→ **EXERCISE PROMPT**: Every line holding "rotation" should be copied from the records below.

----- PROVIDED DATA -----

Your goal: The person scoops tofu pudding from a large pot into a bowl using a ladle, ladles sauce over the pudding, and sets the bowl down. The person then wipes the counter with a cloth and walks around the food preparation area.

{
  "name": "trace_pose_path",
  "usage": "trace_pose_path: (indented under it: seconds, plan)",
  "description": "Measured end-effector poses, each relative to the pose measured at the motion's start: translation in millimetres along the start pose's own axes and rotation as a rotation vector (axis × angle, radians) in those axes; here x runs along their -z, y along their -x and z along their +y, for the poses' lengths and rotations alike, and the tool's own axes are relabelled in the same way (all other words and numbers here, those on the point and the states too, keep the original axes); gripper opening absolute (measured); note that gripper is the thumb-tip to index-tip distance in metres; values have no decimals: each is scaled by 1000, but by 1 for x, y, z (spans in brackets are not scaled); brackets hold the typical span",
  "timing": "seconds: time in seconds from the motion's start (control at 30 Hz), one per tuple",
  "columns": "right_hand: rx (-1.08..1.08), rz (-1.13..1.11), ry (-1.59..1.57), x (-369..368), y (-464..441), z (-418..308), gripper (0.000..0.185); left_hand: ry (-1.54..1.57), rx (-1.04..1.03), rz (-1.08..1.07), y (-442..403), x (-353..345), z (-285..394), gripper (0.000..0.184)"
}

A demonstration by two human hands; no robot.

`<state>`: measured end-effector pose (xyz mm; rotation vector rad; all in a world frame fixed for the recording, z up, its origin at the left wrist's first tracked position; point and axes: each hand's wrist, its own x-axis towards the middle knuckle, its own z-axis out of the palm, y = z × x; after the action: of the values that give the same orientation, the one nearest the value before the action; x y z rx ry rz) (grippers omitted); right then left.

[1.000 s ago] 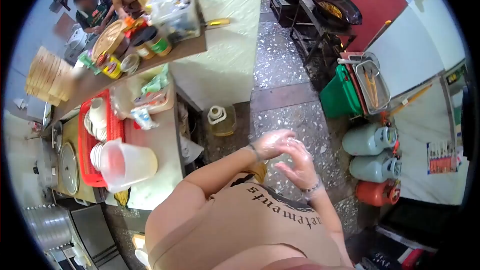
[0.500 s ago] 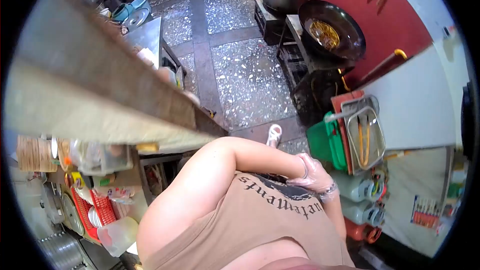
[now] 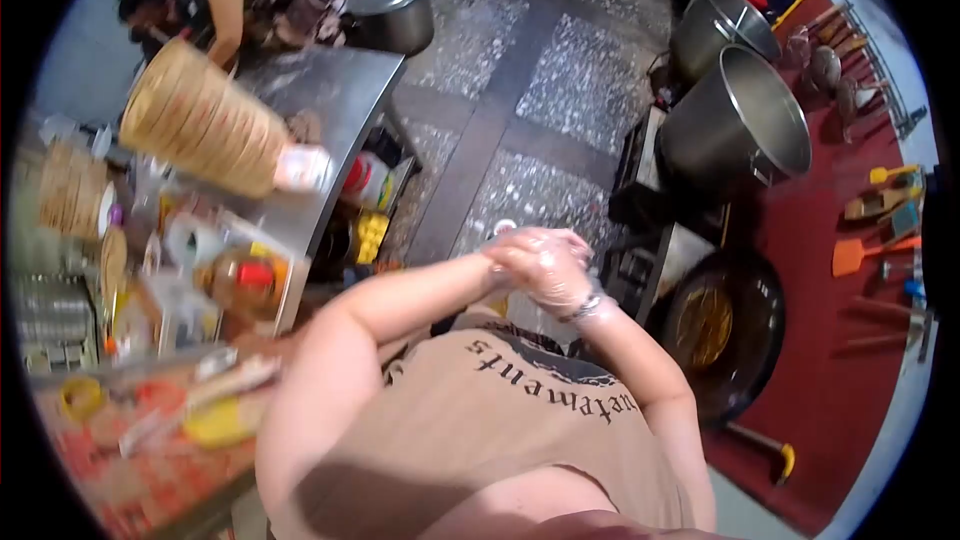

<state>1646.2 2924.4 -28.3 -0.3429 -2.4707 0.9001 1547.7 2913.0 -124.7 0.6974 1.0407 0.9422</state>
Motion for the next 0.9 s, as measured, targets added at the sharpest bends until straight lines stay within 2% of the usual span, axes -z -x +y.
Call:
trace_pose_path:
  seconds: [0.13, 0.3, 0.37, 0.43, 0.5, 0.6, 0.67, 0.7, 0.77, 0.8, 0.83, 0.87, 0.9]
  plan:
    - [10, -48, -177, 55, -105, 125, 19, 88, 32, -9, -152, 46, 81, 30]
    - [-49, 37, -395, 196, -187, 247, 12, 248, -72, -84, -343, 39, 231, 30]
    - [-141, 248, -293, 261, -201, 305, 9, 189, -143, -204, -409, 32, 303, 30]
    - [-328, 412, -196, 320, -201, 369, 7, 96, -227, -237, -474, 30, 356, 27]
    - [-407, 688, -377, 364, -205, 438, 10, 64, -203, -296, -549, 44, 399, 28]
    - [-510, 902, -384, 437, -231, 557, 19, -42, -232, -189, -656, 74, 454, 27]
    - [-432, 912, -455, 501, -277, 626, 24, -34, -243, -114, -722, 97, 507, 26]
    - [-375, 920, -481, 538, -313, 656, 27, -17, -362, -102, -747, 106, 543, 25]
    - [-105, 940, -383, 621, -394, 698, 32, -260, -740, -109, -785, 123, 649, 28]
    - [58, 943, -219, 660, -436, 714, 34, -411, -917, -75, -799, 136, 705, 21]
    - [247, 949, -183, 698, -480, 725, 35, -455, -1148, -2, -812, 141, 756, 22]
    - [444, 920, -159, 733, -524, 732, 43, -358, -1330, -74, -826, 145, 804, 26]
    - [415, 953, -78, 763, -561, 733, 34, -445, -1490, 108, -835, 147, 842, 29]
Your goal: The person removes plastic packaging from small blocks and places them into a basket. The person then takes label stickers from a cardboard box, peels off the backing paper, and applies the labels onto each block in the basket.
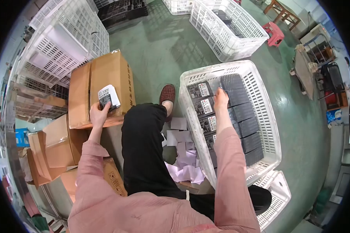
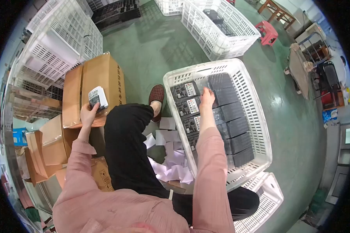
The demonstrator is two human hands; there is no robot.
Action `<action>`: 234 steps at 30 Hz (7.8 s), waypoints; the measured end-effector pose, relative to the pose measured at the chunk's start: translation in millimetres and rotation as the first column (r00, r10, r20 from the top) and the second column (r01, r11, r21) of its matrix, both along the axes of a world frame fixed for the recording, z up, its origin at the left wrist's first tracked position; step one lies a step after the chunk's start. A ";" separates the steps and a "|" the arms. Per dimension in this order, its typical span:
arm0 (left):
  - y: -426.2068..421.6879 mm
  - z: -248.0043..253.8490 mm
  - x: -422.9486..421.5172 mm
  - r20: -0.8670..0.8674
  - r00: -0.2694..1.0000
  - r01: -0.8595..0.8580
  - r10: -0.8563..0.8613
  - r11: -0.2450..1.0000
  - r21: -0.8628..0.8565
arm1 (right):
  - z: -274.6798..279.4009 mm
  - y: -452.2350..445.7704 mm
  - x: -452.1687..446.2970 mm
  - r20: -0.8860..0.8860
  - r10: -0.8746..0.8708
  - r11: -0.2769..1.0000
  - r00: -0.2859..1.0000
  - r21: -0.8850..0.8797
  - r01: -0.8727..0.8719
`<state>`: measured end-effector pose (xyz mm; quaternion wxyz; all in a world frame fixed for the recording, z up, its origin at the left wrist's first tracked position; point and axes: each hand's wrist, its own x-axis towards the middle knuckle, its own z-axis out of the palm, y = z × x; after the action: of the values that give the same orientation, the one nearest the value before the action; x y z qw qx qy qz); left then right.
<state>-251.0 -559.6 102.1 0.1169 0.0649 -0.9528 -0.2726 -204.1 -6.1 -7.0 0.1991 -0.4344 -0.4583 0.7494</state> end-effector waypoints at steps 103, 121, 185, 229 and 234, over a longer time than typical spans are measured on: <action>329.8 114.8 179.8 0.219 0.213 -0.175 -0.952 0.183 0.967 | 214.2 -79.9 288.6 -0.234 0.172 0.955 0.957 -0.200 -0.221; 312.9 146.3 167.2 0.275 0.115 0.168 -0.955 0.292 0.942 | 70.2 -51.8 340.0 0.567 0.218 0.972 0.795 -0.052 -0.229; -22.5 4.7 -31.7 0.382 0.918 -0.142 0.110 0.988 0.057 | 137.7 -75.7 300.7 0.624 0.201 0.450 0.755 0.626 -0.637; 327.1 131.2 183.2 0.245 0.152 -0.013 -0.958 0.246 0.969 | 228.6 -103.1 282.7 -0.267 0.125 0.992 0.956 0.011 -0.126; 323.8 132.9 181.1 0.212 0.098 0.041 -0.972 0.217 0.975 | 226.1 -101.5 280.8 -0.263 0.093 0.996 0.960 0.032 -0.087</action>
<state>-69.9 -235.8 235.1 -0.5686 -0.1806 -0.5235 -0.6083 76.8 -107.6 219.2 0.2285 -0.3074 -0.4545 0.8042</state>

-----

→ **RESPONSE BOX**:
  "description": "Measured end-effector poses, each relative to the pose measured at the motion's start: translation in millimetres along the start pose's own axes and rotation as a rotation vector (axis × angle, radians) in those axes; here x runs along their -z, y along their -x and z along their +y, for the poses' lengths and rotations alike, and the tool's own axes are relabelled in the same way (all other words and numbers here, those on the point and the states too, keep the original axes); gripper opening absolute (measured); note that gripper is the thumb-tip to index-tip distance in metres; values have no decimals: each is scaled by 1000, but by 1 for x, y, z (spans in brackets are not scaled); brackets hold the typical span",
`<state>`: measured end-effector pose (xyz mm; rotation vector rad; all in a world frame fixed for the recording, z up, its origin at the left wrist's first tracked position; point and axes: each hand's wrist, its own x-axis towards the middle knuckle, its own z-axis out of the palm, y = z × x; after the action: of the values that give the same orientation, the one nearest the value before the action; x y z rx ry rz) (grippers omitted); right then left.
Action `<action>`: 234 steps at 30 Hz (7.8 s), waypoints; the measured end-effector pose, relative to the pose measured at the chunk's start: translation in millimetres and rotation as the first column (r00, r10, r20 from the top) and the second column (r01, r11, r21) of its matrix, both along the axes of a world frame fixed for the recording, z up, its origin at the left wrist's first tracked position; step one lies a step after the chunk's start. A ";" separates the steps and a "|" the arms. Per dimension in this order, its typical span:

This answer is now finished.